Paul’s water system is buying water by the truck load. They found a grant to cover the first 2000 gallons a month, but some larger families who use more than that are facing monthly bills of $700. The island is rocky, with few alternative sources, so Paul is looking at how to fund a treatment system. The poster child for between a rock and a hard place.
The stress is taking its toll on the community. While there are millionaires in the view properties, there are also retirees on fixed incomes. Although some members have blood PFAS levels of 500 to 1000 times the national average, some want the pumps turned back on. Others are unsympathetic to those facing larger waters bills. “They chose to have that many kids” and “they didn’t have to move here.” But now they’re here, they can’t leave. Realtors won’t list their properties for fear of getting sued, leaving the only option sale by owner at a fire sale price.

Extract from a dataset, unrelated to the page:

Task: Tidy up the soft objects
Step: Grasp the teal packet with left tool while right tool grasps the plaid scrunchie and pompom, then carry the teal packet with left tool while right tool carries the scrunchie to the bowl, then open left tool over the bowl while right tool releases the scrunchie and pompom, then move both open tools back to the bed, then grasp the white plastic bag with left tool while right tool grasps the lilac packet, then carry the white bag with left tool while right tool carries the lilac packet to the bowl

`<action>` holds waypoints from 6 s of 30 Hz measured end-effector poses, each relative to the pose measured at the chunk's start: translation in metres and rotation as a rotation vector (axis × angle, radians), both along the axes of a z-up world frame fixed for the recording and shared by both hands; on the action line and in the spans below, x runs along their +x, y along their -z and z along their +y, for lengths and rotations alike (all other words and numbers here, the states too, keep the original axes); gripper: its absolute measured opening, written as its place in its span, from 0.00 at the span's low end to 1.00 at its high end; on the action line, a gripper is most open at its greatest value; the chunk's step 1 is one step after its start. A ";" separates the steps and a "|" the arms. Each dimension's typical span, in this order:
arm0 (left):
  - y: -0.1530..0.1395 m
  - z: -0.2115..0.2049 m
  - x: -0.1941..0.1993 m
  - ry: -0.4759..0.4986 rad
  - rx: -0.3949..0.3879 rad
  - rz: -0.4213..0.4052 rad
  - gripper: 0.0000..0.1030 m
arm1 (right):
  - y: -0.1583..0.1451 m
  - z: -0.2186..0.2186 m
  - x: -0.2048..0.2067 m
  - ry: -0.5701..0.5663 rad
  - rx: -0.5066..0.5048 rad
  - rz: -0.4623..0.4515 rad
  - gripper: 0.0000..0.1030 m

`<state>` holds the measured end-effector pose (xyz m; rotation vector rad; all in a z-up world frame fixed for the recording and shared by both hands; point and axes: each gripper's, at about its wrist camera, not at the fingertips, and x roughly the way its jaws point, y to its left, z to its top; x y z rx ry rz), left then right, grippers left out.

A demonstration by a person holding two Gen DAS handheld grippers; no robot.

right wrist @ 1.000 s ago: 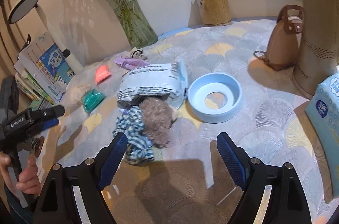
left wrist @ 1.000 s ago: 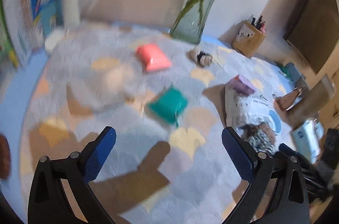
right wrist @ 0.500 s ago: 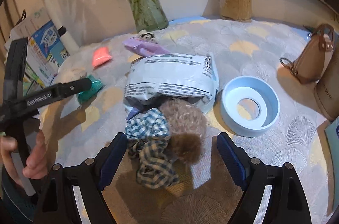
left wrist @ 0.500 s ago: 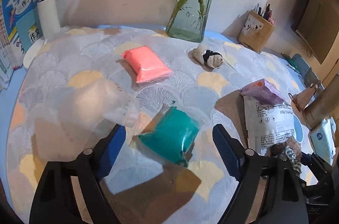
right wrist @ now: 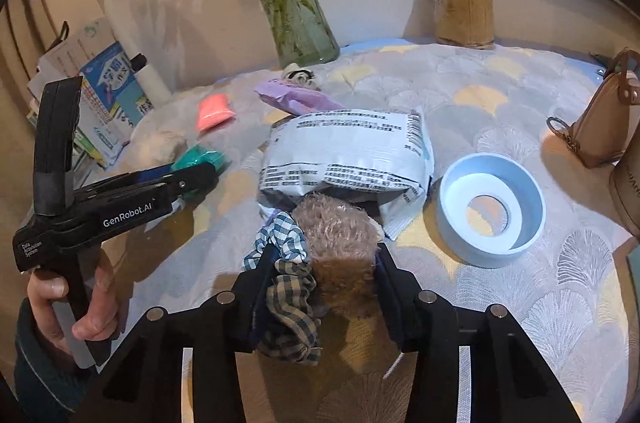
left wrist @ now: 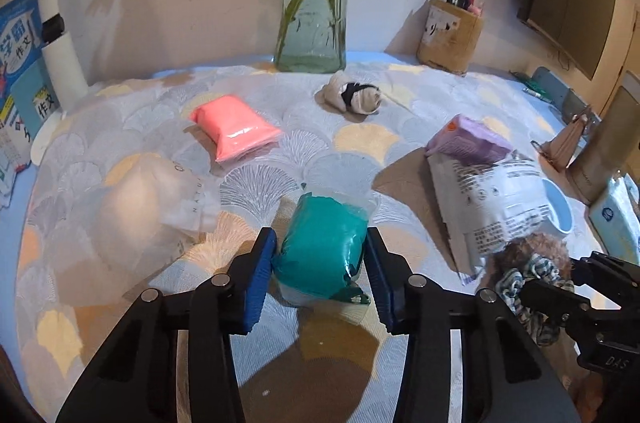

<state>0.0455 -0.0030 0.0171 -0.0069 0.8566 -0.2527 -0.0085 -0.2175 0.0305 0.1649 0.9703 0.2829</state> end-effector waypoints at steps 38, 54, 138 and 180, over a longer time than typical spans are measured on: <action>-0.198 -0.289 -0.064 0.411 -0.135 -0.350 0.40 | -0.190 -0.223 -0.074 0.441 -0.101 -0.396 0.43; -0.162 -0.466 -0.065 0.618 -0.064 -0.231 0.40 | -0.144 -0.400 -0.078 0.812 0.010 -0.221 0.44; -0.063 0.078 -0.011 -0.137 0.055 -0.068 0.93 | -0.066 0.035 0.046 -0.169 -0.234 -0.170 0.93; -0.104 -0.051 -0.015 0.162 -0.193 -0.157 0.39 | -0.112 -0.052 0.031 0.072 0.054 -0.300 0.19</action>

A bizarre paradox here is that if a military facility had been responsible for the contamination on San Juan Island, they would have taken care of the community.
While the Bipartisan Infrastructure Law made money available to deal with PFAS contamination, there’s no mechanism in place to get it to where it’s needed. It’s pushing on a rope.

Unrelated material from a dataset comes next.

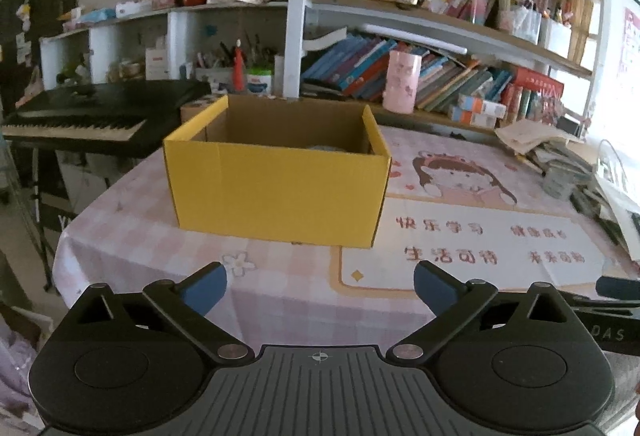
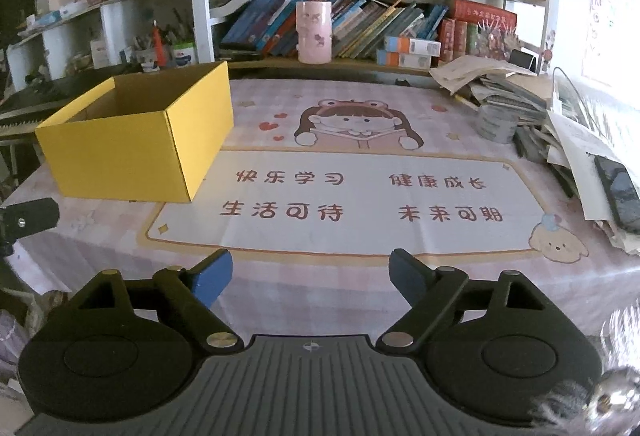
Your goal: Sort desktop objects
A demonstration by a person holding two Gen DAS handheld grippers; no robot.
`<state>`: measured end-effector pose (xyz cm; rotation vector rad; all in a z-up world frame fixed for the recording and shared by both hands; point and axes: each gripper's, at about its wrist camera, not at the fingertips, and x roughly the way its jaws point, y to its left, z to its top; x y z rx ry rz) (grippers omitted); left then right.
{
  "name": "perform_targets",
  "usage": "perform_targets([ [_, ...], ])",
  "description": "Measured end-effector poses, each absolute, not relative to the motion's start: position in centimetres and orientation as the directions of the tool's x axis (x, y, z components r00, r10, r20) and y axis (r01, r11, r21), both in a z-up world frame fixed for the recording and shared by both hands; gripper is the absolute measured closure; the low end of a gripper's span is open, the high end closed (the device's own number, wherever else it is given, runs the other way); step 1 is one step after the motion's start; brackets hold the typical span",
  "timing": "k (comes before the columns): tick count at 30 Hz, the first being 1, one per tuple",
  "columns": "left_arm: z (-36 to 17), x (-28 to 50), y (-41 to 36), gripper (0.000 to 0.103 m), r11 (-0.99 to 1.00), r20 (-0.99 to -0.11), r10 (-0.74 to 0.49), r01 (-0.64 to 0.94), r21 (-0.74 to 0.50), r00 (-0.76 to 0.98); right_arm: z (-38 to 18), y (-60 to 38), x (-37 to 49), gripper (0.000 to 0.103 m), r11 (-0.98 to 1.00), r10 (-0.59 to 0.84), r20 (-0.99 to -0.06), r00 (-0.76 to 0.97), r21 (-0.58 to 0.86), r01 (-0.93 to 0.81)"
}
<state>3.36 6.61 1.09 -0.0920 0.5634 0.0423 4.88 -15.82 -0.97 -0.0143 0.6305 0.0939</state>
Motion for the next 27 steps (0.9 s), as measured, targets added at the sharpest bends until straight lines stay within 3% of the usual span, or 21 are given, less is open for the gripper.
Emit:
perform_targets([
  [8, 0.8, 3.6, 6.7, 0.000, 0.994, -0.554, -0.003, -0.056, -0.089, 0.833, -1.1, -16.0, 4.3, 0.010, 0.996, 0.079, -0.598, 0.797, 0.011, -0.091],
  [27, -0.2, 4.0, 5.0, 0.000, 0.998, -0.624, -0.034, -0.003, -0.058, 0.781, -1.3, -16.1, 4.1, 0.007, 0.997, 0.073, -0.602, 0.795, 0.016, -0.079],
])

The politicians, national, state, and county, are nowhere to be seen in any of these cases.
I want to give a shout out to our federal, state, and county agency staff, many of whom read this newsletter. Don’t worry, I’m not going to blow your cover! At every level, they are underappreciated, underpaid, and understaffed. They are stuck with working within the confines of our laws the way they are written and are constantly subject to political interference. Like Cassandra, they see these problems brewing years ahead; like Cassandra, they’re cursed to have no one believe them.

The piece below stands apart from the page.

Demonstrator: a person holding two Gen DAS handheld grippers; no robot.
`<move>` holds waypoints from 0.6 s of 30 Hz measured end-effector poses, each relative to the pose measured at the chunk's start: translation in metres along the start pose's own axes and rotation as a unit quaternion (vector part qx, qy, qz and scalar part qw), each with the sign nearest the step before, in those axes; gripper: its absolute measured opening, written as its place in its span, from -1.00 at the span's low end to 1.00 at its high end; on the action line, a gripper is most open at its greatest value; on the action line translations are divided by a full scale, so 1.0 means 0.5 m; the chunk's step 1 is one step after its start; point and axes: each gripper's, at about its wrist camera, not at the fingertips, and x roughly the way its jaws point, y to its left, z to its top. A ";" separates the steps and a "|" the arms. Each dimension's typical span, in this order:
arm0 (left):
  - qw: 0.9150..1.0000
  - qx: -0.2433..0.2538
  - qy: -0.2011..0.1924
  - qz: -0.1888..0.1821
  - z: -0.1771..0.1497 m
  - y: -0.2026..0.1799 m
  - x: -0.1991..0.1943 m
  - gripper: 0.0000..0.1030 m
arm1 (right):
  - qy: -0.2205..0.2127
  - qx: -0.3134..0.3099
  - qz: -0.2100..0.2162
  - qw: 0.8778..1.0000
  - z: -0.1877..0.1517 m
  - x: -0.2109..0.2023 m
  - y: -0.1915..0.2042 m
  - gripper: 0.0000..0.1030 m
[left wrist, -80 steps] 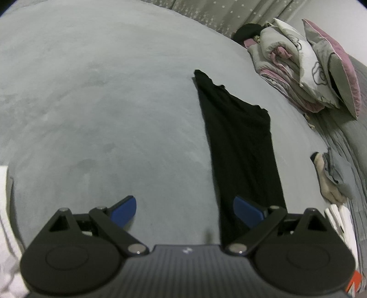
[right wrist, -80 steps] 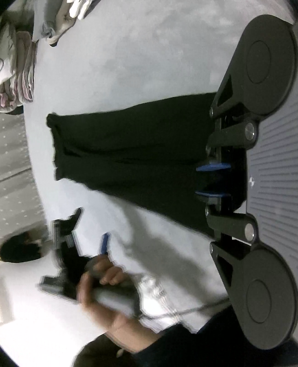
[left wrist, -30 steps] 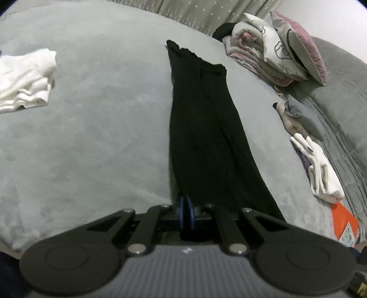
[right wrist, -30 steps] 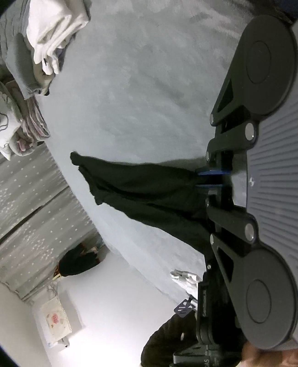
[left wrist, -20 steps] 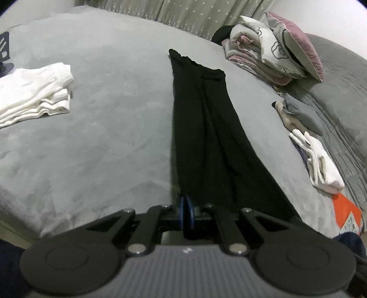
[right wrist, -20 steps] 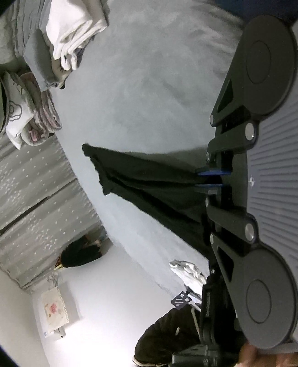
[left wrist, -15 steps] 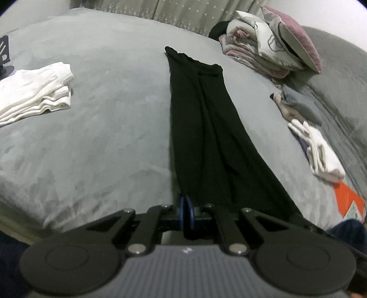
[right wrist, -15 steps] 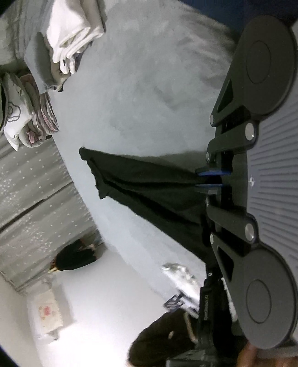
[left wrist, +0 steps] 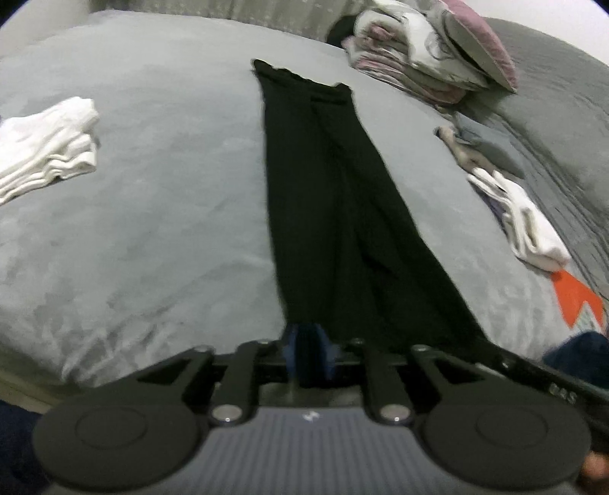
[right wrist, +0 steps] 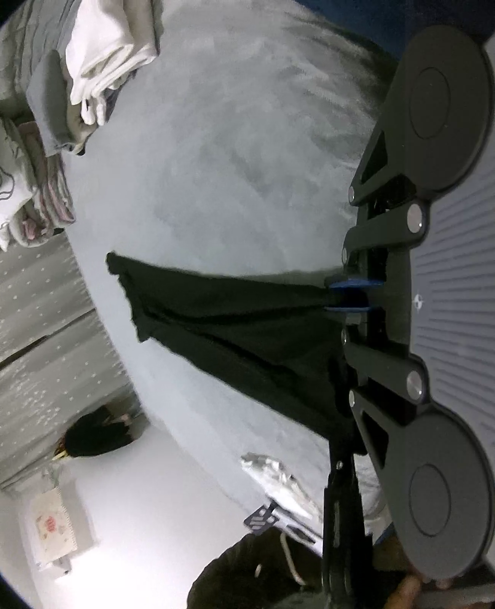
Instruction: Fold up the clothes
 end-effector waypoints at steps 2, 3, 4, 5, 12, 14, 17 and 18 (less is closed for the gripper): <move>1.000 -0.010 -0.003 -0.004 0.002 0.013 -0.006 -0.42 | -0.013 -0.020 -0.015 1.000 0.002 -0.009 0.012 -0.52; 1.000 -0.019 -0.006 -0.008 0.005 0.022 -0.009 -0.42 | -0.023 -0.038 -0.021 0.999 0.003 -0.015 0.023 -0.46; 0.999 -0.029 -0.010 -0.015 0.010 0.031 -0.013 -0.42 | -0.032 -0.057 -0.025 0.998 0.003 -0.020 0.035 -0.44; 0.999 -0.040 -0.014 -0.021 0.015 0.041 -0.017 -0.42 | -0.041 -0.075 -0.030 0.996 0.003 -0.025 0.047 -0.44; 0.997 -0.070 -0.034 -0.023 0.030 0.090 -0.010 -0.23 | -0.073 -0.155 0.012 0.985 0.023 -0.018 0.135 -0.45; 0.996 -0.076 -0.036 -0.024 0.030 0.100 -0.007 -0.23 | -0.059 -0.161 0.031 0.985 0.032 0.003 0.154 -0.45; 0.997 -0.070 -0.041 -0.017 0.031 0.102 -0.004 -0.23 | 0.003 -0.163 0.048 0.986 0.026 0.076 0.178 -0.45; 0.997 -0.067 -0.043 -0.015 0.030 0.102 -0.004 -0.23 | 0.025 -0.159 0.044 0.986 0.019 0.102 0.183 -0.45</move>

As a species, we’re wired to react more to minor near-term threats to our “freedom” than to more serious long-term threats to our very existence. We have a political and media ecosystem that amplifies that, as I’ve written about here. We wrote our environmental laws that way. Grounded in outrage at critical environmental disasters, they deal better with literal train wrecks like East Palestine, Ohio, than with slow-motion train wrecks like PFAS. The same factors inhibit our ability to respond to climate change and to public health issues like the opioid epidemic or COVID. Our politicians respond to the loudest voices, lurching from crisis to crisis while in permanent election mode.
A couple of years ago, I realized that I could help best by writing past the distractions and outrage to bring attention to these issues and public pressure to bear on the political class. After a year in the trenches with the grant, that’s what I’m back trying to do. Thanks for joining me.